What you are asked to do – Each line of the listing where the string "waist" appears is to be identified and copied.

The data –
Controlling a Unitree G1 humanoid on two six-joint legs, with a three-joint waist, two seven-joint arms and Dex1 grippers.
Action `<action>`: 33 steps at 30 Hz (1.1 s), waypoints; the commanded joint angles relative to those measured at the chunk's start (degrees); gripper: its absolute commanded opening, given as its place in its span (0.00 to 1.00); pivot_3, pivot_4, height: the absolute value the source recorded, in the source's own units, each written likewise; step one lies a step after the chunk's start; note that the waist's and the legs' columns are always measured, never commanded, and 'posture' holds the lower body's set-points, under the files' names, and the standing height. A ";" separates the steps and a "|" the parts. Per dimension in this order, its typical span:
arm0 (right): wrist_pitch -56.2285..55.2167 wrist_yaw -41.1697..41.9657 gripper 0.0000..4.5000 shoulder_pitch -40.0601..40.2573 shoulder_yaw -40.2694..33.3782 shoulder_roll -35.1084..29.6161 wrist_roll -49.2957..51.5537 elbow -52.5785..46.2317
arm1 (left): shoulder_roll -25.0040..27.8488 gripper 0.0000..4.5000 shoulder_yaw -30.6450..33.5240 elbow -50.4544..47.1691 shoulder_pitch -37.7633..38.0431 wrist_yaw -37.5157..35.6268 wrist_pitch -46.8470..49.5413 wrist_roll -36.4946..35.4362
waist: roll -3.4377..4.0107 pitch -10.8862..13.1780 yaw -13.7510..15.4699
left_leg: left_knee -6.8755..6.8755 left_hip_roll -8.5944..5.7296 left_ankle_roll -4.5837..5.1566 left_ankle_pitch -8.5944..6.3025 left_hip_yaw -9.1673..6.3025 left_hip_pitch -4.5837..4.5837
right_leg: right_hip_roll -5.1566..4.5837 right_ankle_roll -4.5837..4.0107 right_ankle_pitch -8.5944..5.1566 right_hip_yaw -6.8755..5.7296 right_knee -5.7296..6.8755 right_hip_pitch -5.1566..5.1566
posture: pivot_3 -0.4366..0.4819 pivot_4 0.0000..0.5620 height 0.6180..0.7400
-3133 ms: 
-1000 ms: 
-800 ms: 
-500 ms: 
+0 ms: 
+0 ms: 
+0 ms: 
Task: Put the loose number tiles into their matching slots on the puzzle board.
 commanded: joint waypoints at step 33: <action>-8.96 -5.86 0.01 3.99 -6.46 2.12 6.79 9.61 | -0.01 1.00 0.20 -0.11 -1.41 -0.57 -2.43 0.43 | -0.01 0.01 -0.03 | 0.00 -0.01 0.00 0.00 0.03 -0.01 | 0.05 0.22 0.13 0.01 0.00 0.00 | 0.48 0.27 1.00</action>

The completed task –
Controlling a Unitree G1 humanoid on two six-joint legs, with a three-joint waist, two seven-joint arms and Dex1 grippers.
Action `<action>`: 33 steps at 30 Hz (1.1 s), waypoints; the commanded joint angles relative to those measured at the chunk's start (degrees); gripper: its absolute commanded opening, given as its place in its span (0.00 to 1.00); pivot_3, pivot_4, height: the absolute value the source recorded, in the source's own units, each written likewise; step one lies a step after the chunk's start; note that the waist's and the legs' columns are always measured, never commanded, and 'posture' holds the lower body's set-points, under the files' names, and the standing height. A ";" separates the steps and a "|" the parts. Per dimension in this order, its typical span:
waist: roll -3.4377..4.0107 pitch -10.8862..13.1780 yaw -13.7510..15.4699

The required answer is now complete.